Keywords: pneumonia, health services research, validation studies, electronic medical records, drug safety, treatment outcomes
Introduction
The importance of enhanced post-marketing drug safety surveillance is increasingly recognized.1 Observational studies can take advantage of accumulating electronic medical record data to enhance post-marketing outcome studies. The growing availability and comprehensiveness2 of ambulatory electronic medical records such as the General Practice Research Database (GPRD) and The Health Improvement Network (THIN, CSD MR),3, 4 are adding breadth and depth to our ability to explore treatment-outcome relationships at the individual level with improved ability to adjust for confounders.5–8 While taking advantage of these observational electronic data to support post-marketing comparative effectiveness and drug safety studies, it is important to validate the outcomes that will be used in such studies. In particular, hospital admission diagnoses are important markers of serious adverse events, and therefore assessment of the validity of such codes is critical for drug studies. Also, to identify adverse events within a specified exposure time window, it is important to ascertain the precision of the hospitalization dates associated with the hospital diagnosis codes.

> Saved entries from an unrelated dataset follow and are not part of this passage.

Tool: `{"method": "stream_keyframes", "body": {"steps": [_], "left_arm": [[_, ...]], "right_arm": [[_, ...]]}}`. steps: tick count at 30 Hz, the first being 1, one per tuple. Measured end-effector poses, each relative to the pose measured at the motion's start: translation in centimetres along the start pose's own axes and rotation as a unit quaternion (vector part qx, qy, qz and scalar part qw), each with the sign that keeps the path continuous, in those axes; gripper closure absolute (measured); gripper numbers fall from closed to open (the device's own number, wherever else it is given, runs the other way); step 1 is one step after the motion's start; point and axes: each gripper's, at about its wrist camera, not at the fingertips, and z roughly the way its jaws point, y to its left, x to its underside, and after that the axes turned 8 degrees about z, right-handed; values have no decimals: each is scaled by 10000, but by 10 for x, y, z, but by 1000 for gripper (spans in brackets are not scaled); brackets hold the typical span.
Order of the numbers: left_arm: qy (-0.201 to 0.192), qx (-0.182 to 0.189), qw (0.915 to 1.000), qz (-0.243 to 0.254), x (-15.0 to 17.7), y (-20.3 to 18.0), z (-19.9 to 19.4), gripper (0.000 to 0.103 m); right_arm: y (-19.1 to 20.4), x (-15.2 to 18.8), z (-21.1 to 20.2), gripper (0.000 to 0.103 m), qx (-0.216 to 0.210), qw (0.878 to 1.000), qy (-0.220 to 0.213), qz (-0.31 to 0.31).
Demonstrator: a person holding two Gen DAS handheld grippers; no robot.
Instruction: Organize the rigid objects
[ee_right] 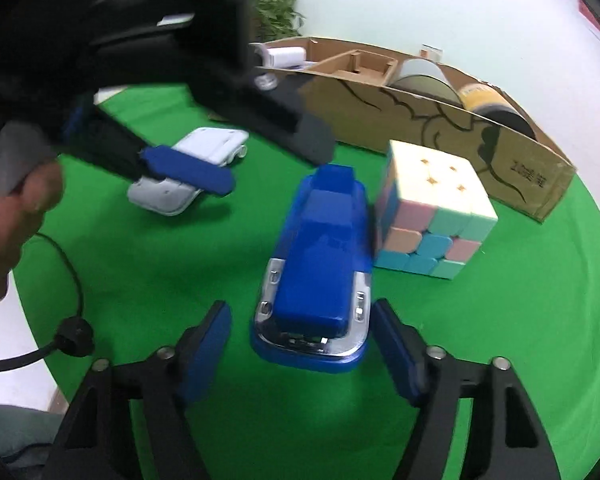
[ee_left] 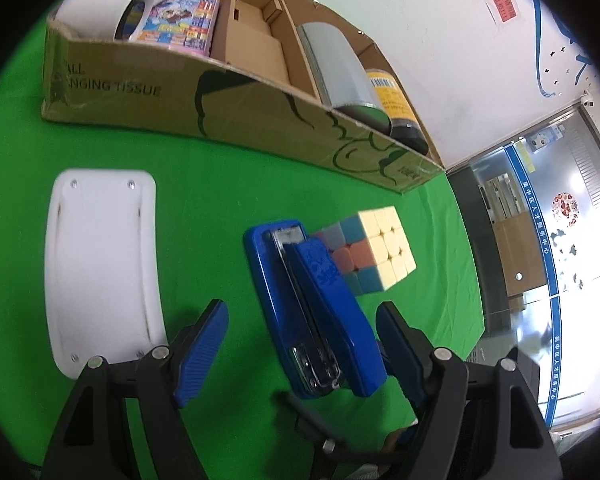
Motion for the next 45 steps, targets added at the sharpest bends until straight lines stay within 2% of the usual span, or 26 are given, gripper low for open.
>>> {"method": "stream_keyframes", "body": {"steps": [4,7,11,14,17,18,19,28,36,45], "left_arm": [[199,166,9997,-28,7,0,7,28],[354,334,9988,-60,14,-2,11,28],[435,539,9973,-237,22,-3,17,28],[458,727,9954,-425,23,1,21,28],[484,836,9944,-421,25,0,23,34],[493,896,9939,-411,25,-1,23,42],[510,966,9931,-416,24,-1,24,44],[312,766,9965,-117,26,-7,10,46],[-133,595,9978,247,8,-24,-25,46],[-655,571,9942,628,-28,-30,-71,46]], "right_arm": [[-8,-3,1,45,-59,9997,46,236],[-22,-3,-7,46,-349,9967,109,723],[-46,-6,-7,46,-1004,9824,252,1558],[-59,-6,-8,47,-1286,9725,356,1912],[-60,-1,-12,47,-1530,9637,456,2140],[-60,0,-13,47,-1558,9630,470,2148],[-58,1,-14,47,-1563,9633,474,2128],[-52,-6,-16,47,-1663,9615,495,2131],[-39,-31,-41,48,-1659,9687,29,1848],[-29,-79,-71,48,-1580,9726,-585,1600]]}}
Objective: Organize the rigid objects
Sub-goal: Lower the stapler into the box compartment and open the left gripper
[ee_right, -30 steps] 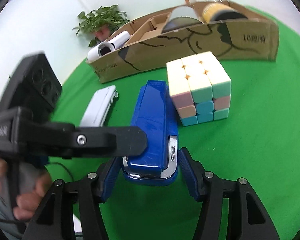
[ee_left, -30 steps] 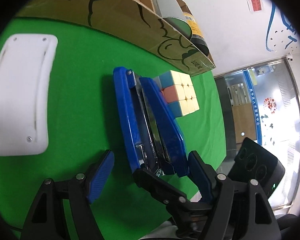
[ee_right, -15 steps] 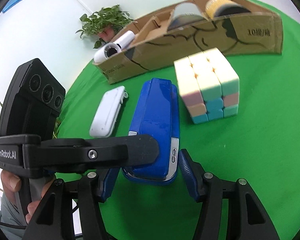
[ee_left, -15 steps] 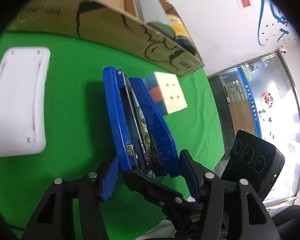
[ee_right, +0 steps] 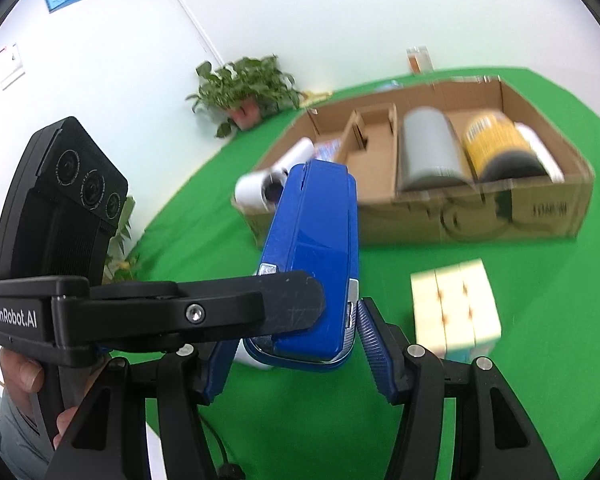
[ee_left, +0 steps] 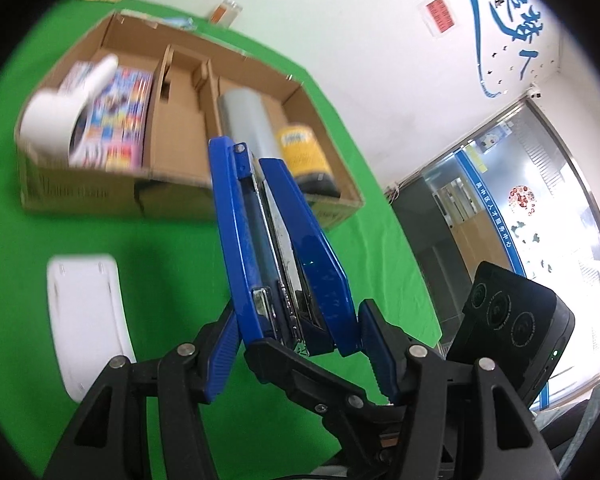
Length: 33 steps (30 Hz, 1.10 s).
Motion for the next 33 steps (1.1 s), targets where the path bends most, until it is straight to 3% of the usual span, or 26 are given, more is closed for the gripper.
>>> {"method": "stream_keyframes", "body": {"steps": [11,22,27,33], "left_arm": [[-153,-28,9995,259,-49,5,-7,46],[251,-50,9997,-13,-130,55,29,46],[529,42,9981,-318,-142,79,49,46],[790,139,9954,-518,-139,95,70,46]], "right_arm": [[22,-51,0,48,141,9993,-260,-210],[10,-132,65,48,294,9995,39,80],[-3,-147,99,48,390,9983,356,235],[-23,-142,121,48,520,9961,579,418]]}}
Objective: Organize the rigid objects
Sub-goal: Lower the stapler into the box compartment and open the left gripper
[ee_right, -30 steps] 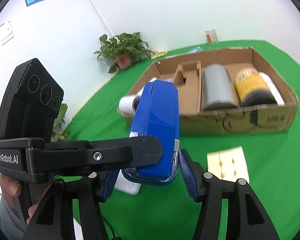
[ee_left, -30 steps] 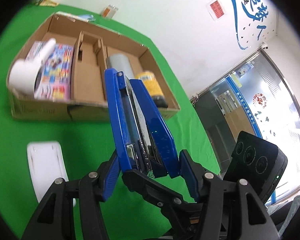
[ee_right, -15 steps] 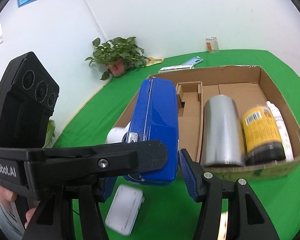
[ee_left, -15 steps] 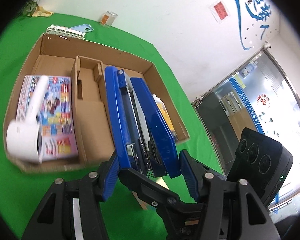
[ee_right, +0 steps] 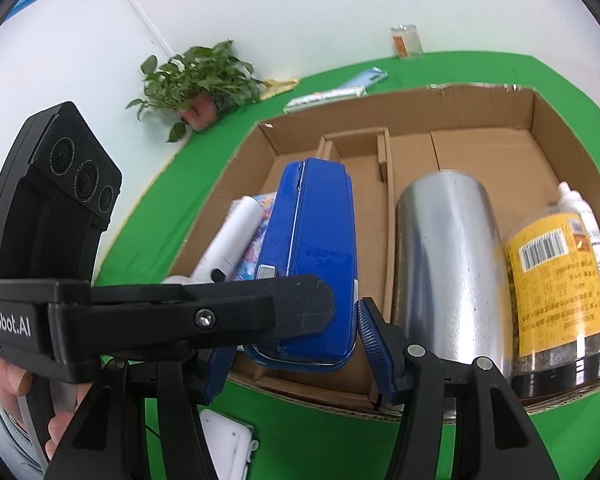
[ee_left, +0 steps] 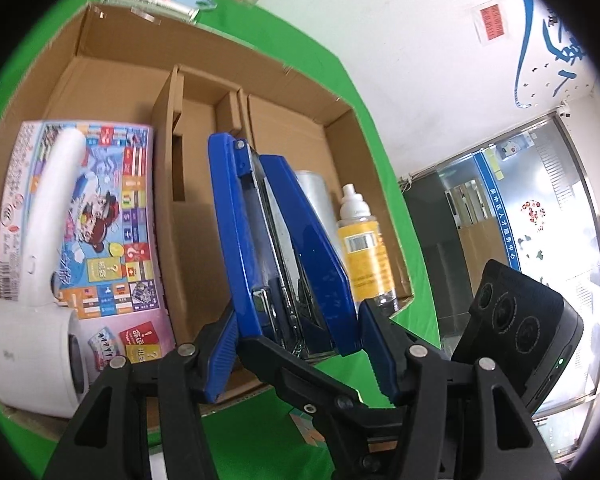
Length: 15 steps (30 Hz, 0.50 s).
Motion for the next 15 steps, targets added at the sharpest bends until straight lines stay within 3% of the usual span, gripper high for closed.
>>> {"method": "stream_keyframes", "body": {"steps": [4,6,9,13,15], "left_arm": [[134,31,9998,-126,3,8,9,46],[226,-102,9996,-115,-1,5,11,45],[380,-123,9991,-145,-2,4,11,44],[162,-758,9968,189,-2,-3,-11,43],[-235,-1133,9926,381,2,-15,-38,43]], "right_arm": [[-4,4,12,47,227,9997,77,-108],[-4,4,13,55,139,9998,69,-104],[-1,5,19,55,222,9996,153,-46],[3,13,17,55,477,9985,97,-245],[2,17,5,52,512,9982,15,-310]]}}
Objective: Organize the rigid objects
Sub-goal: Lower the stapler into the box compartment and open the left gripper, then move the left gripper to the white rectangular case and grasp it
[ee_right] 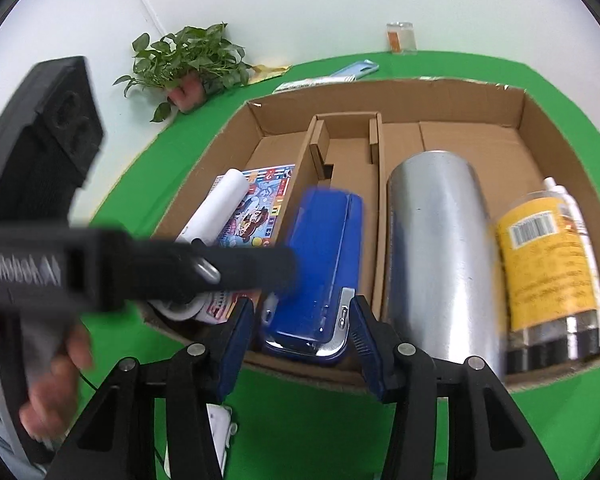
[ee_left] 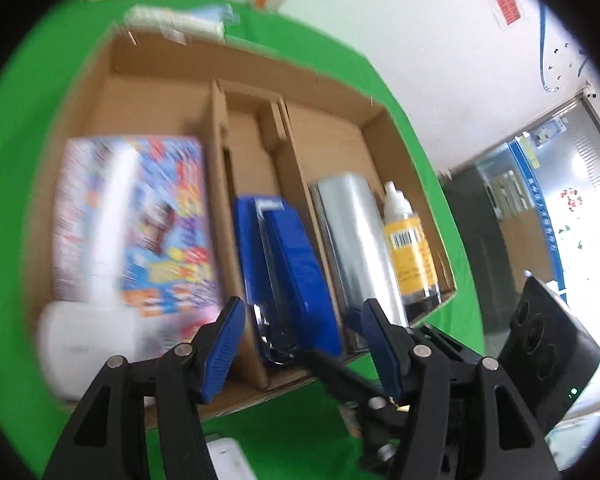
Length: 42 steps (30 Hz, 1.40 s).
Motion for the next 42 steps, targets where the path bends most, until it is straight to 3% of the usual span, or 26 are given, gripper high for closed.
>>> {"method": "stream_keyframes", "body": {"steps": [1,3,4,5,6,7,9,11,14,15,16,17,18,19,20,21,22,23,24,25,27,33,38,42], "left_arm": [[-245,-249,9993,130,2,-4,-14,43],[-880,-922,9902,575,14,-20,-47,39],[-1262,-1331,9795,836,23,-29,-63,25],[-1726,-1836,9614,1101,37,-40,-77,17],[-2212,-2350,9368,1349,55,-51,-89,10],[-2481,-2702,9177,1524,69,-59,-93,4],[-2409,-3264,8989,1656,87,-66,-87,0],[-2236,-3360,9028,1483,101,-64,-80,0],[-2220,-3114,9180,1055,124,-59,-73,0],[-2237,-3092,9194,945,129,-59,-73,2],[-2292,-3097,9185,888,136,-61,-71,19],[-2289,-3098,9184,900,139,-61,-71,37],[-2142,-3031,9238,937,141,-62,-68,88],[-1983,-2918,9311,932,141,-63,-60,98],[-1984,-2808,9343,944,143,-67,-59,98],[-2041,-2738,9346,991,146,-73,-58,98],[-2142,-2689,9329,1069,149,-80,-58,83],[-2134,-2669,9331,1123,150,-84,-56,62],[-2108,-2652,9337,1157,150,-89,-55,8],[-2290,-2720,9275,1150,153,-95,-57,1],[-2477,-2896,9182,1083,156,-101,-58,1],[-2011,-2864,9325,897,160,-101,-44,1],[-1818,-2502,9493,568,168,-95,-38,1],[-1674,-2358,9560,492,171,-89,-34,1]], "right_arm": [[1,2,-9,45,71,9999,-130,-75],[7,7,-30,24,248,9973,-629,-300],[11,14,-45,5,436,9921,-1071,-485],[14,23,-57,0,648,9843,-1497,-668],[18,33,-66,0,767,9774,-1789,-830],[19,42,-71,0,846,9737,-1884,-966],[19,54,-75,0,909,9729,-1882,-992],[19,67,-77,0,897,9740,-1850,-956],[16,82,-77,0,847,9769,-1731,-924],[13,87,-77,0,834,9780,-1683,-905],[11,93,-78,2,795,9798,-1598,-900],[8,93,-76,13,787,9810,-1525,-900],[4,98,-77,23,778,9816,-1499,-896],[0,103,-78,40,751,9825,-1477,-846],[-2,106,-79,41,689,9836,-1458,-803],[-6,109,-82,39,538,9850,-1455,-758],[-9,113,-85,26,489,9849,-1478,-764],[-12,118,-89,6,507,9832,-1563,-799],[-14,120,-93,0,511,9823,-1622,-783],[-16,122,-97,0,553,9808,-1723,-719],[-21,124,-101,0,637,9810,-1723,-630],[-34,127,-104,0,769,9844,-1477,-564],[-45,137,-102,0,750,9879,-1285,-441],[-52,141,-97,0,697,9908,-1112,-338]]}}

This study evaluates hospital admission data in THIN, a U.K. primary care electronic medical record. Like many electronic medical record databases, THIN contains rich longitudinal clinical data at the individual patient level, however inpatient data regarding hospital admissions are not directly linked to the outpatient record. Hospital admission data are entered manually by patients' general practitioners after they review patients' hospital discharge summaries, converting discharge diagnoses from the discharge summaries into diagnostic codes supported in THIN.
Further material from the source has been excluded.